FIREFIGHTERS working to tackle the mammoth Minnimbah fire at Carabost have come in for high praise by one landowner whose property was ravaged by the inferno.
Scott Munro's property was right in the line of the fire when it swept through bushland around Carabost.
He said the efforts of firefighters to save as much as they could in the face of impossible conditions was amazing, but one heroic effort from a young volunteer stood out for him.
"(There were) hundreds of people in the area giving their all to protect other people's interests," he said.
"But one that stuck out to me was Charlie Sykes."
Mr Sykes is a 20-year-old volunteer from the Humula brigade and has been working around the clock, barely taking the time to rest, since the fire broke out on Saturday afternoon.
Mr Munro credits him with saving numerous cattle on his property at the height of the emergency.
"Right at the height of the fire, Charlie got on his motorbike in the middle of the night and he drove 32 cattle out of Ben Lomond right in the face of the fire," he said.
"This was the main pressure point on Saturday night.
"Since then he's been working around the clock - I saw him (yesterday) morning at seven and he'd been up all night."
Last night, firefighters were still working to contain the Minnimbah fire, which has grown to nearly 11,000 hectares in size, aided by cooler conditions and light winds.
Backburning continued yesterday, though it wasn't all smooth sailing, Riverina Rural Fire Service community safety officer Inspector James Smith said.

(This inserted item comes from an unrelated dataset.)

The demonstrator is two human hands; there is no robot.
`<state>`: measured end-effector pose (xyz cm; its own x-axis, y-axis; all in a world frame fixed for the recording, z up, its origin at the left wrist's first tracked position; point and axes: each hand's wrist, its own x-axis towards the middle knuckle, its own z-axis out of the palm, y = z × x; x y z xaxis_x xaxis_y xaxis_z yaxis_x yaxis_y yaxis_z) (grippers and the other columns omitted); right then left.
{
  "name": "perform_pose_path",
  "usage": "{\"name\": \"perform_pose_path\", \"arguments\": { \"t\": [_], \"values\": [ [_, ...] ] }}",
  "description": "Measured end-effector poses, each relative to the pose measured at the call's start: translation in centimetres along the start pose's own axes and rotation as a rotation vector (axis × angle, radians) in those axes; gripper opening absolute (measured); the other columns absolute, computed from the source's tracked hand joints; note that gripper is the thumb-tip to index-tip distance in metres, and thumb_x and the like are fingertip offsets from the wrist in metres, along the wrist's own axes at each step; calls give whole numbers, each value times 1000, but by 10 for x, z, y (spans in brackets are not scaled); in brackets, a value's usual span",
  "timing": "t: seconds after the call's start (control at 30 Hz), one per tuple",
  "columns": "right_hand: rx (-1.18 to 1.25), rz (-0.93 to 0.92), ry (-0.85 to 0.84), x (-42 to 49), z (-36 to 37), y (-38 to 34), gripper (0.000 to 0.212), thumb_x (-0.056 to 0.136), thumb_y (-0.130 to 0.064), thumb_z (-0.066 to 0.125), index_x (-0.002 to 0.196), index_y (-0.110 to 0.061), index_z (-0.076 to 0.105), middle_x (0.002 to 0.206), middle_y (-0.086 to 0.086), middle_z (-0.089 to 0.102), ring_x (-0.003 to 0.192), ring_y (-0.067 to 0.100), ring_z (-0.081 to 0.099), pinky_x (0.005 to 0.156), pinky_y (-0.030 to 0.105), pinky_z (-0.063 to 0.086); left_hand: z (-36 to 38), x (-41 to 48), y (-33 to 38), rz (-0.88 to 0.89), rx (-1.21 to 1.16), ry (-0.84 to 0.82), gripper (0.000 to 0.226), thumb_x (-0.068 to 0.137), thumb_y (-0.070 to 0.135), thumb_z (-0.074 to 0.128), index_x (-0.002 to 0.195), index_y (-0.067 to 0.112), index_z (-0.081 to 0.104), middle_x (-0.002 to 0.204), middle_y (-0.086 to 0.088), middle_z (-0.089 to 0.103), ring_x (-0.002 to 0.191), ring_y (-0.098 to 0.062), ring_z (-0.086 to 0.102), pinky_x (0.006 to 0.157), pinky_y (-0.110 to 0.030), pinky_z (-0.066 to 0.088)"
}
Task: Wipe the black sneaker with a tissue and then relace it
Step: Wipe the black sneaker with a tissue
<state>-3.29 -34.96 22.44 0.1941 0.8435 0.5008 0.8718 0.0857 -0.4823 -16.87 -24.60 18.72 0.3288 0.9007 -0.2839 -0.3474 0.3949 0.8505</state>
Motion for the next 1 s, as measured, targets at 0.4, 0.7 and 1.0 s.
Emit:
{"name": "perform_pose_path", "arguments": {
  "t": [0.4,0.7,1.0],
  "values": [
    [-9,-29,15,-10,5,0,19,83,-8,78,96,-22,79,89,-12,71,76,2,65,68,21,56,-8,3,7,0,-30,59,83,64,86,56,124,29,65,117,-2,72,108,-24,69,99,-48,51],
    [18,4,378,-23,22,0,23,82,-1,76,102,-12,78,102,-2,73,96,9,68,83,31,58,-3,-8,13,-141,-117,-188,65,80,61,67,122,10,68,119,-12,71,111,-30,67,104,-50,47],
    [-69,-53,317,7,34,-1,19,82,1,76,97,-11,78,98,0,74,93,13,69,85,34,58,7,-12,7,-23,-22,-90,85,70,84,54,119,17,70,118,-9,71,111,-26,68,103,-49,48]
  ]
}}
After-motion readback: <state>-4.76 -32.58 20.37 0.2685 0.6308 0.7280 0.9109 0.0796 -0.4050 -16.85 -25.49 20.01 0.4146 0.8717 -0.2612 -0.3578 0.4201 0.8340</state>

"We did have some difficulty on the southern side doing the backburning and we got some spotting outside our control lines," he said.
"But we got the planes and even the air crane on to that and they got around that reasonably quickly."
Favourable weather conditions are predicted for later in the week, which should help firefighters finally bring the blaze under control.
Rain is forecast in the region for Friday, which Inspector Smith would be very welcome.
"If we got 20 millimetres of rain right across the fireground, that would help cool things down considerably," he said.
Over at the Sturgess fire, south of Tumut, firefighters are still working to bring that blaze under control with steep terrain and erratic winds hampering their efforts yesterday.
That fire has now burnt out nearly 2000 hectares, with crews working to secure the blaze's western and southern perimeters.
Due to the Sturgess fire, the western side of Blowering Dam has been closed until at least January 28, while an exclusion zone is in effect on parts of the waterway in order to allow water-bombing aircraft to collect from the dam's surface.